Madame Grosein m'accompagnait désormais au parc, mon seul moment de liberté n'en était plus un. Elle surveillait même mes amies, qui n'avaient rien à se reprocher, qu'est - ce qu'elle m'agaçait ! Elle me disait de faire attention à ces amies, mais je les connaissais depuis trois ans ! Je la trouvais très mal placée pour faire ce genre de réflexion, comment pouvait–on juger sans connaître ?
Avec les jumelles, nous venions de commencer une collection de boutons. Notre cachette se trouvait dans le creux d'un arbre, c'est là que nous entreposions nos trésors. Personne n'avait le droit de savoir.
Chaque matin, lorsque nous nous retrouvions, chacune présentait ses trouvailles. J'avais dû pour cela trouer beaucoup de chemises et de chapeaux, mais cela valait la peine. Je revenais les mains pleines de magnifiques boutons de nacre, dont certains en ivoire. Les sœurs n'en ramenaient pas beaucoup, et c'est moi qui approvisionnait le plus la réserve. Nous enterrions tous ces trésors, et peut être qu'un arbre pousserait, comme me l'avait assuré ma sœur. Chacune notre tour, nous l'arrosions avec de l'eau de la fontaine publique. Mais même au bout de plusieurs jours, rien ne poussait, alors nous abandonnâmes. En plus de ça, je me fis punir par ma tante lorsqu'elle découvrit le pot aux roses. Ce n'était finalement pas drôle comme jeu.

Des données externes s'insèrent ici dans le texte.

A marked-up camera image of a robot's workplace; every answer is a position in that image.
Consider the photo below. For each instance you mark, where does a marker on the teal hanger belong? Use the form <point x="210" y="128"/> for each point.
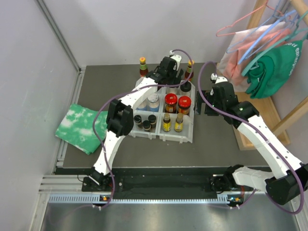
<point x="254" y="61"/>

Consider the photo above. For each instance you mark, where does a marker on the green garment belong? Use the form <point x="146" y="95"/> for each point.
<point x="273" y="70"/>

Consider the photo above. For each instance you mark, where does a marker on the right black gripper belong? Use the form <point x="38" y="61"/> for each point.
<point x="198" y="104"/>

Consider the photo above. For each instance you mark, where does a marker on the black cap pepper bottle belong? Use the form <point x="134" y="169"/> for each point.
<point x="146" y="125"/>
<point x="138" y="121"/>

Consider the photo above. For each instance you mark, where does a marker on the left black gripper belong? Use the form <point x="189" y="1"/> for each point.
<point x="175" y="80"/>

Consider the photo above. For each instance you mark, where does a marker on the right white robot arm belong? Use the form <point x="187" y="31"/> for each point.
<point x="288" y="177"/>

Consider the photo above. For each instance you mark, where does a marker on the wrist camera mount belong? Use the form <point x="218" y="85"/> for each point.
<point x="177" y="58"/>
<point x="215" y="79"/>

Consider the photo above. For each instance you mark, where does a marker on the black lid shaker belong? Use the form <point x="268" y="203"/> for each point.
<point x="185" y="89"/>
<point x="172" y="90"/>

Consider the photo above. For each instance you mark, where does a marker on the right white organizer tray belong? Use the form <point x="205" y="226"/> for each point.
<point x="186" y="135"/>

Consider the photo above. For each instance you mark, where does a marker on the green white cloth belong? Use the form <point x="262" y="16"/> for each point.
<point x="79" y="128"/>

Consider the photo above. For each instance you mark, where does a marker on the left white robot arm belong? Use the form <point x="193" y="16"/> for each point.
<point x="120" y="116"/>

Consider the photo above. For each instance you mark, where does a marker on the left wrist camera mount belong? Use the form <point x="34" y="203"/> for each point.
<point x="177" y="58"/>

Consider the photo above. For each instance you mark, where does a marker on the yellow label brown bottle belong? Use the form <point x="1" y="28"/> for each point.
<point x="166" y="122"/>
<point x="179" y="123"/>

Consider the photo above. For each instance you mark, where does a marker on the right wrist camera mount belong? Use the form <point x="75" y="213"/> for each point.
<point x="215" y="79"/>

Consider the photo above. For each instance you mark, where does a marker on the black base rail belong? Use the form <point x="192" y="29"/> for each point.
<point x="160" y="183"/>

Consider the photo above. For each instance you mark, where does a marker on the red lid sauce jar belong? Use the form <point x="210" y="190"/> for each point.
<point x="184" y="104"/>
<point x="171" y="101"/>

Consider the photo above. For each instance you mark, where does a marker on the silver lid salt jar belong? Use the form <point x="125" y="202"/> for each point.
<point x="143" y="106"/>
<point x="153" y="102"/>

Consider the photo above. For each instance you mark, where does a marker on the small black cap spice bottle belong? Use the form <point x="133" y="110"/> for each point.
<point x="153" y="121"/>

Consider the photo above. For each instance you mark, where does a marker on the wooden clothes rack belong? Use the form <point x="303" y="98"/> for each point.
<point x="268" y="110"/>

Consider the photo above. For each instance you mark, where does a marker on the pink hanger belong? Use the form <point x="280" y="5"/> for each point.
<point x="264" y="13"/>

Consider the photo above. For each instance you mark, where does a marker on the left orange cap sauce bottle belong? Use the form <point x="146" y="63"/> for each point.
<point x="143" y="67"/>

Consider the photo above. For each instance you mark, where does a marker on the pink white garment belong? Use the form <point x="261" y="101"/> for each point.
<point x="233" y="72"/>

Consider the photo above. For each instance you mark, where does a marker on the blue hanger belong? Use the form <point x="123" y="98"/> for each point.
<point x="248" y="42"/>

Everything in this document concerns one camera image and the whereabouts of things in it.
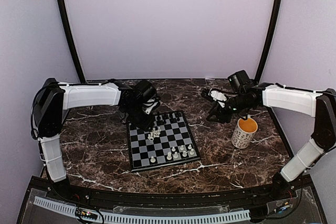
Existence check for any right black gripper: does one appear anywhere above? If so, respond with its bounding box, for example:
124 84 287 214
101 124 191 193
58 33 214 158
206 92 253 123

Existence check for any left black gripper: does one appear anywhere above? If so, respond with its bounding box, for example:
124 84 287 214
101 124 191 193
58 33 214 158
124 102 155 132

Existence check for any black grey chessboard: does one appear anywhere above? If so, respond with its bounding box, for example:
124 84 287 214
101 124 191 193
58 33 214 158
127 110 201 173

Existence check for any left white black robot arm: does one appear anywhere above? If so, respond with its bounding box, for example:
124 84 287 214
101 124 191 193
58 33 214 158
30 78 161 201

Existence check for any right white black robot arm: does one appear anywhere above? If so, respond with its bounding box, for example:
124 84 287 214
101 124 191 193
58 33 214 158
202 70 335 200

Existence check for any white chess piece pile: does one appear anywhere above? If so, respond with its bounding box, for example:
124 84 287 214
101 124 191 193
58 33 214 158
147 127 161 141

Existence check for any white patterned mug yellow inside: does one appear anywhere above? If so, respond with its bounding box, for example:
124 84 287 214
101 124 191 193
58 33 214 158
231 115 258 149

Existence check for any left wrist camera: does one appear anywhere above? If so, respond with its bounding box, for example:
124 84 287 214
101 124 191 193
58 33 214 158
142 97 161 114

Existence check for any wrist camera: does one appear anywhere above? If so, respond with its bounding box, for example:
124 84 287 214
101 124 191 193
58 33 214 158
201 89 227 108
142 97 161 114

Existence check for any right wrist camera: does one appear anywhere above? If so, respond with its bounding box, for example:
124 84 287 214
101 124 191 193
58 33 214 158
201 89 227 108

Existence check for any black front rail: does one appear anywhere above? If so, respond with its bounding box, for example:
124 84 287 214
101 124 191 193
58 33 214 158
43 184 299 209

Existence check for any white slotted cable duct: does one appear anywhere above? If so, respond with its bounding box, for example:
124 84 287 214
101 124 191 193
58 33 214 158
33 196 250 223

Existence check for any right black frame post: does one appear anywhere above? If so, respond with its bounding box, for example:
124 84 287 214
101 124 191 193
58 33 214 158
254 0 281 83

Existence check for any black frame post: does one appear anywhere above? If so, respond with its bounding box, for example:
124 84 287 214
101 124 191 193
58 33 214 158
57 0 86 83
254 0 281 83

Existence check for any left black frame post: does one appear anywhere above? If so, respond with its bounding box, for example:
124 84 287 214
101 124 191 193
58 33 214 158
57 0 86 83

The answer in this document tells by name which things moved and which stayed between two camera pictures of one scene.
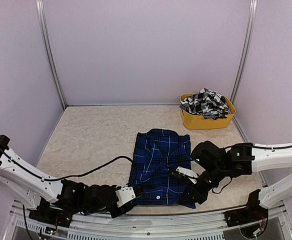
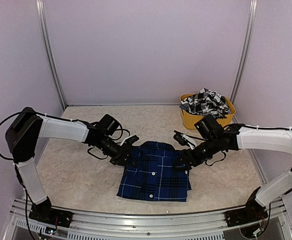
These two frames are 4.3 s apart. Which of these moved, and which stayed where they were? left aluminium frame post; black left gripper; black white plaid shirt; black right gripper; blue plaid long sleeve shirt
Moved: black right gripper; black left gripper; blue plaid long sleeve shirt
Stayed: black white plaid shirt; left aluminium frame post
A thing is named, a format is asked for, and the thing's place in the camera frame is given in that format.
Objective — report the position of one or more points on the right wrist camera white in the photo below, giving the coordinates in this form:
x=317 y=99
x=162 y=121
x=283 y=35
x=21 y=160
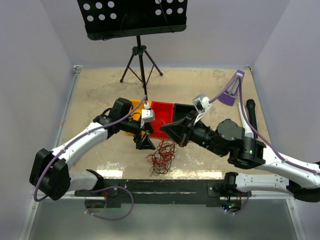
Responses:
x=202 y=105

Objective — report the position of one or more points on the black music stand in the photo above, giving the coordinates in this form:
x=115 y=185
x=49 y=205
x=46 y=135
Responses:
x=110 y=19

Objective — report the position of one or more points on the purple metronome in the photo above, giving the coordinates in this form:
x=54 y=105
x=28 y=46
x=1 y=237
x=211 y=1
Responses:
x=229 y=96

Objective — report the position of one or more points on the black microphone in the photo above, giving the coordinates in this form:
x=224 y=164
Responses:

Camille ne m'en voulait plus d'avoir lu le cahier d’Élisabeth, mais elle s'occupait moins de moi, des distances se créaient entre nous.
Au vingt - neuf août, le journal annonçait en page principale que la guerre était déclarée.
Cette nouvelle tracassait mon oncle Jean. Si le royaume de France se battait, c'était la faute à Marie – Thérèse de Habsbourg qui tenait à récupérer le royaume de Silésie, province riche et peuplée qu'elle avait autrefois cédé à Frédéric II.
J'avais une vision floue de ce qu'était la guerre, mais les explications de mon oncle, soldat dans sa jeunesse, non dénuées d'opinion politique, m'éclairèrent un tantinet.
Au premier septembre, une lettre arriva à l'attention de ma sœur et moi. De qui pouvait t-il s'agir?